Pathfinder: XQuery - The Relational Way

Peter A. Boncz, Torsten Grust, Maurice van Keulen, Stefan Manegold, Jan Rittinger, Jens Teubner. Pathfinder: XQuery - The Relational Way. In Klemens Böhm, Christian S. Jensen, Laura M. Haas, Martin L. Kersten, Per-Åke Larson, Beng Chin Ooi, editors, Proceedings of the 31st International Conference on Very Large Data Bases, Trondheim, Norway, August 30 - September 2, 2005. pages 1322-1325, ACM, 2005. [doi]


Relational query processors are probably the best understood (as well as the best engineered) query engines available today. Although carefully tuned to process instances of the relational model (tables of tuples), these processors can also provide a foundation for the evaluation of “alien” (non-relational) query languages: if a relational encoding of the alien data model and its associated query language is given, the RDBMS may act like a special-purpose processor for the new language.

This demonstration features our XQuery compiler Pathfinder, the continuation of our earlier work on a purely relational XPath and XQuery processing stack in which we developed relational encodings and processing strategies for the tree-shaped XML data model.

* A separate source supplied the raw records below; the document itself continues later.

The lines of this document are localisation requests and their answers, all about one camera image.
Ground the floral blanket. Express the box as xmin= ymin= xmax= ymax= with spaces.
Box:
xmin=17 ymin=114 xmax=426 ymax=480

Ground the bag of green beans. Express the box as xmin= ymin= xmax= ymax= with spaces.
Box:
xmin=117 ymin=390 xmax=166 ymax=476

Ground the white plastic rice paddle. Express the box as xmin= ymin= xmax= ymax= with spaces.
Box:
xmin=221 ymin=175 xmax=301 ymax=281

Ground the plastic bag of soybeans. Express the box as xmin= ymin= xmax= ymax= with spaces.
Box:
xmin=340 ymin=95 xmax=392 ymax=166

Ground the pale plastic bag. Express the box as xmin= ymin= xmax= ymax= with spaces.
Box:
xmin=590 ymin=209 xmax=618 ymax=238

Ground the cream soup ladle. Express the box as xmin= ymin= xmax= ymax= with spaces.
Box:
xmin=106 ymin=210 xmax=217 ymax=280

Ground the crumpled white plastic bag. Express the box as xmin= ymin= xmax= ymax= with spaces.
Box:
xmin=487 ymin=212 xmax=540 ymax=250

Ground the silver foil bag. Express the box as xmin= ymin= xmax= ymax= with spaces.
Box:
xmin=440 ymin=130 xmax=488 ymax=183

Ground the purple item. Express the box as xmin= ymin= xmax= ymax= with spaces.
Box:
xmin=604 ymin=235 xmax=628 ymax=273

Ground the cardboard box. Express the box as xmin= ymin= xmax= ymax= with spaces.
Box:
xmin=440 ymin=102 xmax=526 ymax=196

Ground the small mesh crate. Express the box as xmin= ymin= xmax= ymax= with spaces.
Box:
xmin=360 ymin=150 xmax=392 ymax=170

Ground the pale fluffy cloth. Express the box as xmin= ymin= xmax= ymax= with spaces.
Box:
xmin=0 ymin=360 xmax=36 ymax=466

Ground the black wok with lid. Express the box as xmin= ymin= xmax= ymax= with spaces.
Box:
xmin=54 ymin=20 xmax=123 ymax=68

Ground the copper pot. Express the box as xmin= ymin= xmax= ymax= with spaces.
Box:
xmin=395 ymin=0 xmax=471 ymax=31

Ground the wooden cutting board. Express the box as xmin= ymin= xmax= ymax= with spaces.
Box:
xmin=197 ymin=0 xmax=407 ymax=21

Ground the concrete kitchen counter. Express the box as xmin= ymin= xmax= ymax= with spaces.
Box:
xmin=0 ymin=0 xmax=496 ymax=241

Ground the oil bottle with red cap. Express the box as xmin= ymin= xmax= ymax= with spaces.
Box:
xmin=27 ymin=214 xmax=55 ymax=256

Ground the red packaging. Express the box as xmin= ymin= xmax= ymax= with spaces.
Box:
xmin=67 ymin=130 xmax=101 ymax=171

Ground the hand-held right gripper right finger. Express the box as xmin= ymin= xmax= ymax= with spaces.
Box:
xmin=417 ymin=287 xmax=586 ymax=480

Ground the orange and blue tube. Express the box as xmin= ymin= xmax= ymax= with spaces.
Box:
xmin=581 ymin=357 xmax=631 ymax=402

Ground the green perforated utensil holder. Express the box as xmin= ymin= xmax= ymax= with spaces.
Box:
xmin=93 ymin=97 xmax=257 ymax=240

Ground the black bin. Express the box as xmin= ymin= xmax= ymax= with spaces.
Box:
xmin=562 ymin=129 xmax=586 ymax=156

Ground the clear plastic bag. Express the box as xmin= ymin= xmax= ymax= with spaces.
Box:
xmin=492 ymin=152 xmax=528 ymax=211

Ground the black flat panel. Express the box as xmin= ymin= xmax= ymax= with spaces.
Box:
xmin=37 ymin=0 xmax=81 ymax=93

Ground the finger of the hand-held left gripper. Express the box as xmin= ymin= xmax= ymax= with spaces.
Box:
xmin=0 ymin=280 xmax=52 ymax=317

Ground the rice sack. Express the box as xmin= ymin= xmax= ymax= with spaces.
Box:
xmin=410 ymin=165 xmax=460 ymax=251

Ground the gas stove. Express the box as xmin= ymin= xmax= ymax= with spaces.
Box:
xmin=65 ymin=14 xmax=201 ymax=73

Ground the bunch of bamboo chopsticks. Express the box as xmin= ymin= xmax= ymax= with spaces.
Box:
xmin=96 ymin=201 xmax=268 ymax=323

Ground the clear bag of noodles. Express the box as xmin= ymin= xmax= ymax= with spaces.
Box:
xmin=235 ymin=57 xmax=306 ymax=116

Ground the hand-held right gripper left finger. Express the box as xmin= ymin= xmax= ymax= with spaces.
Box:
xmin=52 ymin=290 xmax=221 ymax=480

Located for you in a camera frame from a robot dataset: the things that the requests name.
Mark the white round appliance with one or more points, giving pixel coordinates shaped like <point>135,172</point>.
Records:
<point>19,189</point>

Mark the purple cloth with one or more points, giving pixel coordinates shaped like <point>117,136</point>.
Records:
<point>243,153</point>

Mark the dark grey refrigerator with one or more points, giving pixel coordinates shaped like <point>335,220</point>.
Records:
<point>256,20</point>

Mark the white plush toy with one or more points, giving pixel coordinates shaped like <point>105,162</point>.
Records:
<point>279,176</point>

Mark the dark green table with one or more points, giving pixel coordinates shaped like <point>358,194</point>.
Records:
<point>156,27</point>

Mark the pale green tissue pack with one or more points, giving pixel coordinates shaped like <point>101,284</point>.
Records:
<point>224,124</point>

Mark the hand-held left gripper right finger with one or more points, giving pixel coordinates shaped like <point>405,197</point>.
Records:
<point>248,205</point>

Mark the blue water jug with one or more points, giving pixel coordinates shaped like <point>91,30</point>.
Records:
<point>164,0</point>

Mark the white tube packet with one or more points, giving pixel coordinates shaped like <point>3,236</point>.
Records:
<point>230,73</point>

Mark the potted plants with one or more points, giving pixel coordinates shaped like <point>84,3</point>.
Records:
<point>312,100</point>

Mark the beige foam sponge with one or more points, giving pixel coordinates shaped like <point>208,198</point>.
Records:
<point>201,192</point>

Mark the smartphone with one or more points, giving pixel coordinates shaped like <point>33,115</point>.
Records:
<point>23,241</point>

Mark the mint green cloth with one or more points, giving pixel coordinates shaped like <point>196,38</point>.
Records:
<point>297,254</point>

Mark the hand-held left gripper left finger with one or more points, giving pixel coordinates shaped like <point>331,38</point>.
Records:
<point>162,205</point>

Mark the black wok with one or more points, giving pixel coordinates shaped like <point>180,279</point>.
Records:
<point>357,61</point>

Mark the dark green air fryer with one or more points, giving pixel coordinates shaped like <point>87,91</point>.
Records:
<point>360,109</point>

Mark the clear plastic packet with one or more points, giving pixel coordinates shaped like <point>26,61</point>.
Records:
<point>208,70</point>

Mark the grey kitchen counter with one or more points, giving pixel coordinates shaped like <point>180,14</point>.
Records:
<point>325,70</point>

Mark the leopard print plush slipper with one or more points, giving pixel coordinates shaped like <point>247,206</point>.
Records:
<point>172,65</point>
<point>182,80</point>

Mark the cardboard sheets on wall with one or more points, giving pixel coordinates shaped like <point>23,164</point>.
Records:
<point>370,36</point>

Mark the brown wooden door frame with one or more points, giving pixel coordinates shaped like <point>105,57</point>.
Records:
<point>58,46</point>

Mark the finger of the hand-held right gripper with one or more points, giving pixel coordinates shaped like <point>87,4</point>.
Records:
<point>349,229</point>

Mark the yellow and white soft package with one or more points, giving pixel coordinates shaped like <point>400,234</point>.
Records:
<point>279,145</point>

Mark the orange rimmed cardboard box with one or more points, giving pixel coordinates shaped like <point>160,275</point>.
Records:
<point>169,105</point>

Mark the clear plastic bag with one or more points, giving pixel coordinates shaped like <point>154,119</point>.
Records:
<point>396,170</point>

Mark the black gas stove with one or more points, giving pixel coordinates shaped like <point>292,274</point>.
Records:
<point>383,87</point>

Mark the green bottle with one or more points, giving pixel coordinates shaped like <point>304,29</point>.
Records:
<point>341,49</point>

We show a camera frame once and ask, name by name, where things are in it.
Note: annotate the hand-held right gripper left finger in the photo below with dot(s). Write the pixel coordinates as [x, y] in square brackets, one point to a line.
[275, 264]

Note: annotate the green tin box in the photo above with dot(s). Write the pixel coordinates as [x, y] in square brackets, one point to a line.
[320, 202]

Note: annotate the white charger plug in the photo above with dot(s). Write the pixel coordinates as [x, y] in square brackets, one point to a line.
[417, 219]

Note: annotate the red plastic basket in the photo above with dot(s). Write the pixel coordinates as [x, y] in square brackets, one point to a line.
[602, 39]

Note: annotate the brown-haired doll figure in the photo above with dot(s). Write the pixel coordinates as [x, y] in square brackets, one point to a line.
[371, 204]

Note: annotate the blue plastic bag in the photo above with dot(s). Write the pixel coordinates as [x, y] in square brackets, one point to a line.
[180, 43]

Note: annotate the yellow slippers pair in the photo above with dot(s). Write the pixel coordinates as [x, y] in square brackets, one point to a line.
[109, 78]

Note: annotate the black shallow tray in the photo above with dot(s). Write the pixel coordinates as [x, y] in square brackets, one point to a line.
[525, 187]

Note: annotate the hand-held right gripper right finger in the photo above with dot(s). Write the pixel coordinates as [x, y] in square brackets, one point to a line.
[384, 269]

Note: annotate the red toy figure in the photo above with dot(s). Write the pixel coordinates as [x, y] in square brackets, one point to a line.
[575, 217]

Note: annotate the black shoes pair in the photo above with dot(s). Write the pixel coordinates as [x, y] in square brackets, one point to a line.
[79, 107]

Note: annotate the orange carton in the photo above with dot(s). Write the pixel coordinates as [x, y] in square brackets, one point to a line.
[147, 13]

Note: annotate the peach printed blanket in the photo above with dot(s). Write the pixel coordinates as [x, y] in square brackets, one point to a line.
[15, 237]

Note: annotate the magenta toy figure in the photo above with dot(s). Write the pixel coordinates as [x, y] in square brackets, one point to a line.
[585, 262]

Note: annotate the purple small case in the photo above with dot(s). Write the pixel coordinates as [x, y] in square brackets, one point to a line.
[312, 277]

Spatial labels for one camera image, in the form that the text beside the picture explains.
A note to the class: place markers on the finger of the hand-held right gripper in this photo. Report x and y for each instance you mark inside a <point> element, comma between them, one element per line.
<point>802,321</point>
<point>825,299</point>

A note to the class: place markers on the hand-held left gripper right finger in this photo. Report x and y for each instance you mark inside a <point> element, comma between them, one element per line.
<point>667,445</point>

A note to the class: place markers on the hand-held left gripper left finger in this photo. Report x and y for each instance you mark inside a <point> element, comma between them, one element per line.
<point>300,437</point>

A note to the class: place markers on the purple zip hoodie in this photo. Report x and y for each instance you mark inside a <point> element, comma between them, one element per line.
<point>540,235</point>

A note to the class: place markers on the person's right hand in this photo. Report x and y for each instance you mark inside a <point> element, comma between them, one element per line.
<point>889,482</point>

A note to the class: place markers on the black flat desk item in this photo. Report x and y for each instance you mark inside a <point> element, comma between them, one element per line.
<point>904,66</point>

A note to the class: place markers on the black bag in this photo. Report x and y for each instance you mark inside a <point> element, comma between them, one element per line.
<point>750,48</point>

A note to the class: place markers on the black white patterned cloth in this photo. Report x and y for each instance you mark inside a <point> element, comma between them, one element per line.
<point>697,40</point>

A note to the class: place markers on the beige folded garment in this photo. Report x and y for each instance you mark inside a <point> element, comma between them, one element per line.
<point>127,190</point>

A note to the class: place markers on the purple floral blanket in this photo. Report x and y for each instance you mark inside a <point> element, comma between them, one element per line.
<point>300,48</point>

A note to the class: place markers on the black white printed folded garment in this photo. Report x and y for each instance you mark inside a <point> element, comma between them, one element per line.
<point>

The Pathfinder project is an exploration of how far we can push the idea of using mature RDBMS technology to design and build a full-fledged XQuery implementation. The demonstration will show that this line of research was and still is worth to be followed: based on the extensible relational database kernel MonetDB, Pathfinder provides highly efficient and scalable XQuery technology that scales beyond 10 GB XML input instances on commodity hardware.

Pathfinder requires only local extensions to the underlying DBMS’s kernel, such as the staircase join operator. A join recognition logic in our compiler, as well as a careful consideration of order properties of relational operators, allow for effective optimizations that turn MonetDB into a highly efficient XQuery engine.